PROBLEM DESCRIPTION »
Find and copy each line in the material below where the string "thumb" occurs.

::::::::::

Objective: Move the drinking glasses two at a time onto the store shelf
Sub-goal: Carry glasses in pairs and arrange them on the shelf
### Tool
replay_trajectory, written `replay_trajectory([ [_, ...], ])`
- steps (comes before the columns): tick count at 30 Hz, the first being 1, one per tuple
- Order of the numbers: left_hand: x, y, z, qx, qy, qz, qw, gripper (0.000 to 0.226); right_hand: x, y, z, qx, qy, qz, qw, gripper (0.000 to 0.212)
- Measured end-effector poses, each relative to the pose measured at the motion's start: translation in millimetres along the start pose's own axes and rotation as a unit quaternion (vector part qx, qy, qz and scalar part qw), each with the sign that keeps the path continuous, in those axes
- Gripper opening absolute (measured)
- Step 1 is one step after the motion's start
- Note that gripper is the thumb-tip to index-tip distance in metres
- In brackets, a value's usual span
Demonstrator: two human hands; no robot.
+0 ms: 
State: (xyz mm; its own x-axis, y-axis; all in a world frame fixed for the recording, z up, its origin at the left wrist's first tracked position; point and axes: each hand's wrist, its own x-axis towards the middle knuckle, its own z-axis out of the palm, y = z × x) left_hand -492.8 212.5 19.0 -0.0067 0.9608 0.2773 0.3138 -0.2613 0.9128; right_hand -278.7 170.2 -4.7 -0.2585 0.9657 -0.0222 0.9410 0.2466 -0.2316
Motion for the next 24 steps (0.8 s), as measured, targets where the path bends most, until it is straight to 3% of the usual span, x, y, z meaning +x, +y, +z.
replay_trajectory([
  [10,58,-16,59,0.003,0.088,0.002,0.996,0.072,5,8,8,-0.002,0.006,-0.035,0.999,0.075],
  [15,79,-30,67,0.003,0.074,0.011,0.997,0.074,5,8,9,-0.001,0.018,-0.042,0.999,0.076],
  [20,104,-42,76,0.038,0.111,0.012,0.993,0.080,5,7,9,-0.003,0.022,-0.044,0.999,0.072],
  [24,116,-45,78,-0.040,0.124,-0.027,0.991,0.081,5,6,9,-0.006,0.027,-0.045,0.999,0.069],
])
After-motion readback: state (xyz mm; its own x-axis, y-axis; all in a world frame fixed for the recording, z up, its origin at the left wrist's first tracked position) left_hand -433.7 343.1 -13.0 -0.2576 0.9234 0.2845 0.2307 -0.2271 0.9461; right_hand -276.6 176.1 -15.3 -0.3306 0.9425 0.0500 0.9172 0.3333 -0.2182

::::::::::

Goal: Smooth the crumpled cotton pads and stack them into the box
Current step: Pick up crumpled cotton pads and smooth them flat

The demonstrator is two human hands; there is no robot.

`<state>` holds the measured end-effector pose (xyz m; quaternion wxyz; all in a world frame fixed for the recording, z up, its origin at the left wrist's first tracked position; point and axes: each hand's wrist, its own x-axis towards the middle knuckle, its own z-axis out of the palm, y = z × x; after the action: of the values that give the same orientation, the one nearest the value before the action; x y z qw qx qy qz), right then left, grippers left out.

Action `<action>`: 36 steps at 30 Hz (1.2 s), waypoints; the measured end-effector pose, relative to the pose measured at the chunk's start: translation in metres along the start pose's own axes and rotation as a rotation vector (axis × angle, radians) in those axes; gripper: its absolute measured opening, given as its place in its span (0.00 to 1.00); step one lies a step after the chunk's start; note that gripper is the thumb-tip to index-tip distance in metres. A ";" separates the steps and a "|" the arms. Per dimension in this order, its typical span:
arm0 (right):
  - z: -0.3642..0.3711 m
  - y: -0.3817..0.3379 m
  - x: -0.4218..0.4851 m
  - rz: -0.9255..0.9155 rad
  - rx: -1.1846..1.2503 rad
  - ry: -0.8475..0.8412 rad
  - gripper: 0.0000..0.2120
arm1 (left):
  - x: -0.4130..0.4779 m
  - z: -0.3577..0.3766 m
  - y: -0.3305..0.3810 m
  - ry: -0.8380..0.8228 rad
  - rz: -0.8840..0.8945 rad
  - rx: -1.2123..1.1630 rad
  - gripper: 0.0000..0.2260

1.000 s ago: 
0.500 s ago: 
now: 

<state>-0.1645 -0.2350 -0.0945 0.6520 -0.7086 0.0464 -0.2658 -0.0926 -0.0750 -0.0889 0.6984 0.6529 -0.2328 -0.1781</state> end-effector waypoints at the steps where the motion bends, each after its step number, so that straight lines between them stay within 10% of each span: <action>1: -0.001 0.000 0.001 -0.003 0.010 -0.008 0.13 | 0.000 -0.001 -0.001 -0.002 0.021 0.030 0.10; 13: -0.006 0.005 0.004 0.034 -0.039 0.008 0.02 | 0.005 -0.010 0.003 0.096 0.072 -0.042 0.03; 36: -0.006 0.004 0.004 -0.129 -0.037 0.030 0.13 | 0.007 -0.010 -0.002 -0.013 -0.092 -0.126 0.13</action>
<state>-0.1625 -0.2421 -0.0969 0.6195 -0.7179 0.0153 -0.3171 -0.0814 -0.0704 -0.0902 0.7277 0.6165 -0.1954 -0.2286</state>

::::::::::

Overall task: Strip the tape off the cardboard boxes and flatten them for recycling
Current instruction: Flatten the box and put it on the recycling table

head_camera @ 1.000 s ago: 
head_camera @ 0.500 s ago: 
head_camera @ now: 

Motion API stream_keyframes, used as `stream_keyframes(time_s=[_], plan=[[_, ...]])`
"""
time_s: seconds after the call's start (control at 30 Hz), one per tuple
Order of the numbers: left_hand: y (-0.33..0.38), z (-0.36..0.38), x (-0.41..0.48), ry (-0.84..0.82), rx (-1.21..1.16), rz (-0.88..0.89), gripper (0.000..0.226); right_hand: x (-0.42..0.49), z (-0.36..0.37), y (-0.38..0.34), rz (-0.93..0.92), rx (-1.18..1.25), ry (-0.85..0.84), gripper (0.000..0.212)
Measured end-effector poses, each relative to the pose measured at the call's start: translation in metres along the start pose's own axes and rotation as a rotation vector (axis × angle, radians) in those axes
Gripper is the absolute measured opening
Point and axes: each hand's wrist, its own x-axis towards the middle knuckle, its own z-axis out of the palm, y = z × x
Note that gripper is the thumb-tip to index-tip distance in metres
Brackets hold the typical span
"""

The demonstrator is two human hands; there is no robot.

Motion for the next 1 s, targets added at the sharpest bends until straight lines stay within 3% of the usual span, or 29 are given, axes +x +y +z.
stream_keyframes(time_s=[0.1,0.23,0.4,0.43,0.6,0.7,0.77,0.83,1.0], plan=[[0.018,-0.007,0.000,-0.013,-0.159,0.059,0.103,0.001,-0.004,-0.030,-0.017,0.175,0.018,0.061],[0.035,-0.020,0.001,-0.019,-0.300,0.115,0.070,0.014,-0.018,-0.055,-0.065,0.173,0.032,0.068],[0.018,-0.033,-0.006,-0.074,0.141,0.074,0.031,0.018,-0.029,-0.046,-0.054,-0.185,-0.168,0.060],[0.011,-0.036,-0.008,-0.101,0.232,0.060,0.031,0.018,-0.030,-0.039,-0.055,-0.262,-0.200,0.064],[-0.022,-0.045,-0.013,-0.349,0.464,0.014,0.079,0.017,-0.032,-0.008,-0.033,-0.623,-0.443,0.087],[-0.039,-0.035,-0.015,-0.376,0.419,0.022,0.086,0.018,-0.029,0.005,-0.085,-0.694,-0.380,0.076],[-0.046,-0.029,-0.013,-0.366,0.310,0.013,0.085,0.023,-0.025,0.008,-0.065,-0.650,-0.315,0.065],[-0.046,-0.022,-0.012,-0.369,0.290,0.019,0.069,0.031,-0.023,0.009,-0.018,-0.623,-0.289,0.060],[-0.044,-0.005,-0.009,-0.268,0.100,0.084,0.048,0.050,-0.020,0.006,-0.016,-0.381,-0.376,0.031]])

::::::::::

THE ANSWER »
- Note that gripper is the thumb-tip to index-tip distance in metres
Action `<action>`: 36 steps at 30 Hz (1.2 s), waypoints; the measured end-effector pose, relative to the pose measured at the chunk's start: translation in metres along the start pose's own axes and rotation as a rotation vector (axis × angle, radians) in those axes; gripper: its absolute measured opening, given as its place in its span (0.00 to 1.00); step one lies a step after the chunk's start; note that gripper is the thumb-tip to index-tip distance in metres. A ";" separates the steps and a "|" the arms. Per dimension in this order, its typical span:
Note that gripper is the thumb-tip to index-tip distance in metres

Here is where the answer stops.